L’origine de cette fortune remonte aux grands contrats d’armement conclus au début des années 90 entre la France et Taïwan. Ces contrats comprennent, entre autres, la vente de frégates et d’avions de combat. En marge de ces accords, près de 920 millions de dollars de commissions occultes ont été versés à Andrew Wang, le père de Bruno, via des comptes en Suisse.
Le dénouement d'une saga complexe
La justice helvétique a gelé les avoirs familiaux à la demande de Taïwan, ouvrant alors une saga judiciaire complexe.
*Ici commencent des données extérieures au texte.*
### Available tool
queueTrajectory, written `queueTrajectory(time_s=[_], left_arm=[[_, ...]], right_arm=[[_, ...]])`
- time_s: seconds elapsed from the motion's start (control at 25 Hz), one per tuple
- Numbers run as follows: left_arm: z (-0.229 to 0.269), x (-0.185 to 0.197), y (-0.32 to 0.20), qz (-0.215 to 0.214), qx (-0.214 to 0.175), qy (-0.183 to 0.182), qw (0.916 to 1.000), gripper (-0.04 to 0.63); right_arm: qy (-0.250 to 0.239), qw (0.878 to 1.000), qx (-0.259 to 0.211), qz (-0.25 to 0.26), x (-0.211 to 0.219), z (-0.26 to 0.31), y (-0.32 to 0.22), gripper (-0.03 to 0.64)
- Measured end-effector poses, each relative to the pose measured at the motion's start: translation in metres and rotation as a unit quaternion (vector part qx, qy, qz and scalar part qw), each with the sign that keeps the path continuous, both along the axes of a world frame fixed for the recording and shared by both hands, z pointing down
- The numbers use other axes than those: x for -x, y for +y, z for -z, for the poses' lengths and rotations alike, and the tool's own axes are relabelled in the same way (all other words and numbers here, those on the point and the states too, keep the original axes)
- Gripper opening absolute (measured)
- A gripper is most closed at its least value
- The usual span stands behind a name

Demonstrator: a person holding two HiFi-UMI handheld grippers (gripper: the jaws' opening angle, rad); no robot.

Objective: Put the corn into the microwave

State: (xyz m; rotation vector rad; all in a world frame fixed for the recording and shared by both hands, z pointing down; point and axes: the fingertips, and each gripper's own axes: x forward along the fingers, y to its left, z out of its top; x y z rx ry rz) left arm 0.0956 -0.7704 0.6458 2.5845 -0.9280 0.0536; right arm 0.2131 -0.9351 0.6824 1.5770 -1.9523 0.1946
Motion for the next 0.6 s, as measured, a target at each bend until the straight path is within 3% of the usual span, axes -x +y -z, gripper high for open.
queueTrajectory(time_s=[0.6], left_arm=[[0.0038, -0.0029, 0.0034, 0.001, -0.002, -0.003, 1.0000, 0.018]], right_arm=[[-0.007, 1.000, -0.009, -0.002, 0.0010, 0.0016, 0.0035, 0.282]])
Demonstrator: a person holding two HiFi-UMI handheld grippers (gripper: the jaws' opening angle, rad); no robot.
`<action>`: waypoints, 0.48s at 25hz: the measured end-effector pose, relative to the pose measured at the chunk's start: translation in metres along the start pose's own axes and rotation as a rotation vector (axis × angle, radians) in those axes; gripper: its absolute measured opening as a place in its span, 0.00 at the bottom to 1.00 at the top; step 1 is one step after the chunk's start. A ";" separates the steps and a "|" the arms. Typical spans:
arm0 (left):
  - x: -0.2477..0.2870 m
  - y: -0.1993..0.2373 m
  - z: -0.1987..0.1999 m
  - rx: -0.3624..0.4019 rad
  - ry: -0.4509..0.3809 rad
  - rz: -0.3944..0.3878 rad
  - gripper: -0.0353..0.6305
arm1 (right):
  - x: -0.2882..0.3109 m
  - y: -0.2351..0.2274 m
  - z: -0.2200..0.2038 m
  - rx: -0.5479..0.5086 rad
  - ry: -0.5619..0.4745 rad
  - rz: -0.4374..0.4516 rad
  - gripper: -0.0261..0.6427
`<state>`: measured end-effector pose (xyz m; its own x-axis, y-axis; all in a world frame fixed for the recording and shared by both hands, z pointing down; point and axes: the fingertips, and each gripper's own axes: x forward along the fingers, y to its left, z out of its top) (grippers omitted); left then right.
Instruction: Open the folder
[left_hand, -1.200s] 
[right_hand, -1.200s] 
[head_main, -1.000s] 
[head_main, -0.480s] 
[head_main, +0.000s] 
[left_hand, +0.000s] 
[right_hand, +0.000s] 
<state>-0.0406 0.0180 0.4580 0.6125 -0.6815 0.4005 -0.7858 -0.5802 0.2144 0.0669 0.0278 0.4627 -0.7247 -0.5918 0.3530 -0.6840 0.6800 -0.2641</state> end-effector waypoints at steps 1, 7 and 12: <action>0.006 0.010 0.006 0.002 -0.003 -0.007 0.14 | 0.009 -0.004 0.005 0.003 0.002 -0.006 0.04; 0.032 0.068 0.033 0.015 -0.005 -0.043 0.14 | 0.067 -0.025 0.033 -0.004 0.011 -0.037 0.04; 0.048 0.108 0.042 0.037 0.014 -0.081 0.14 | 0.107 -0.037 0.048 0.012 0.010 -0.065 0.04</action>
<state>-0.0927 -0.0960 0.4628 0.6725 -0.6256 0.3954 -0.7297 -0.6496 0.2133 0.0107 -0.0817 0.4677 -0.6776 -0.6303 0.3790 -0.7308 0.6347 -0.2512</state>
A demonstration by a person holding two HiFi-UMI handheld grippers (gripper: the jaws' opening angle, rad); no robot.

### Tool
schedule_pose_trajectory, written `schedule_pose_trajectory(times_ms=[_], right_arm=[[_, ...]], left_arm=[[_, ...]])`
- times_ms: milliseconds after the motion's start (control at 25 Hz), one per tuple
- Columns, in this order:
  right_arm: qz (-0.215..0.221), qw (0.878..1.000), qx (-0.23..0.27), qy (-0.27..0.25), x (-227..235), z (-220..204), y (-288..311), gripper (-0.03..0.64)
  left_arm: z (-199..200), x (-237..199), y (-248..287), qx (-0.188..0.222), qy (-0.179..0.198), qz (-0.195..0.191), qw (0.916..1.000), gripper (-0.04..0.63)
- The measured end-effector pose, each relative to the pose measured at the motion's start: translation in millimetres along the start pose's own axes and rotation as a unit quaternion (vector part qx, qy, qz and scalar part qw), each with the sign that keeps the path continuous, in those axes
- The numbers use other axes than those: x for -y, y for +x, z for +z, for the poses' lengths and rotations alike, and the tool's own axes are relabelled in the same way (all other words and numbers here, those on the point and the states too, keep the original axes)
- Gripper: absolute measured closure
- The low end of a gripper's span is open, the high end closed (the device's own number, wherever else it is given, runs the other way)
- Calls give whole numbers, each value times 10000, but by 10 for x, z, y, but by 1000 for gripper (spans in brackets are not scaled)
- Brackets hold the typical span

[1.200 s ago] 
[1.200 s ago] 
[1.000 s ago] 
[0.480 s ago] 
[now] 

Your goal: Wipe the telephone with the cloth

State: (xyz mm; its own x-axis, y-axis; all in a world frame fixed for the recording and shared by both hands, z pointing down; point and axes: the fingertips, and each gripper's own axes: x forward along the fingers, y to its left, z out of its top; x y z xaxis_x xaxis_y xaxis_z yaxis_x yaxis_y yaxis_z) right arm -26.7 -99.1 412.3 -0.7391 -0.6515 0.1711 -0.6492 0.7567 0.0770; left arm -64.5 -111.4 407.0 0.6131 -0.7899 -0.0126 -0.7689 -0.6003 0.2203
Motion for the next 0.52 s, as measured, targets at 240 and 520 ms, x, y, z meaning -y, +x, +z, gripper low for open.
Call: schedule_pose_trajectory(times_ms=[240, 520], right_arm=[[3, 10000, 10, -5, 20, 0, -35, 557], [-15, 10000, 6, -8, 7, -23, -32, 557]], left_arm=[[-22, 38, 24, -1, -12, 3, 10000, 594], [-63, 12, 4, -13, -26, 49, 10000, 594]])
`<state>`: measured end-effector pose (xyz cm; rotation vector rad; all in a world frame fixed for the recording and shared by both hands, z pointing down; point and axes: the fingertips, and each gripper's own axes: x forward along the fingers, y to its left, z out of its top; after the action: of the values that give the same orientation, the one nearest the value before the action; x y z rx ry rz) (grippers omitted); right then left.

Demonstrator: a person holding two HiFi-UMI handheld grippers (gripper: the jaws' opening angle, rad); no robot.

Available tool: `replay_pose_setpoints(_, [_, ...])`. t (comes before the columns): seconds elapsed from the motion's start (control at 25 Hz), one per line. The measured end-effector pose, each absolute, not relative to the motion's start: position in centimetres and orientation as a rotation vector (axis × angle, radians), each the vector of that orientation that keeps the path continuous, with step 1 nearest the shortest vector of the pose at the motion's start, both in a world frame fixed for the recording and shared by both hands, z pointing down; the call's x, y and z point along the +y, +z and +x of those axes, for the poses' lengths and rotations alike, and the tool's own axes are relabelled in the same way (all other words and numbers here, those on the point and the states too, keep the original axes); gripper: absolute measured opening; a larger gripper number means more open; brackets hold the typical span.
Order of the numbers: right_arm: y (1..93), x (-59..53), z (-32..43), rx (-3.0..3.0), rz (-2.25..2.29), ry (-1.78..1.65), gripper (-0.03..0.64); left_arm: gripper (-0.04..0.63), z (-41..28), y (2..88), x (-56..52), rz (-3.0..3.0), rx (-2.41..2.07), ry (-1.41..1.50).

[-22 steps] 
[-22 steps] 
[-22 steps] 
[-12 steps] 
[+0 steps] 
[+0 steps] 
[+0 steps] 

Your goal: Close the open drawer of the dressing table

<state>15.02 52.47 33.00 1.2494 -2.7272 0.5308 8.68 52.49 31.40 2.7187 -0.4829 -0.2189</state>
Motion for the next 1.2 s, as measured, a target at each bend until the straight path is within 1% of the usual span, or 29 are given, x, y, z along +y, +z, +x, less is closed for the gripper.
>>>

Si 266 millions ont depuis été rendus à Taïwan (et en partie à la Suisse), une part substantielle des fonds est restée juridiquement indéterminée. En l’absence de condamnations et face à l’essoufflement des procédures, Berne a finalement tranché en 2021 en faveur des héritiers.
En 2019, la Cour suprême de Taïwan a statué que Bruno Wang, sa mère et ses frères et sœurs étaient des «tiers n’ayant pas pris part» à la commission d’un quelconque crime.
Installé sur les rives du Léman, Bruno Wang est toujours recherché par Taïwan sans avoir jamais été condamné. Son exil vaudois risque de perdurer quelques années encore.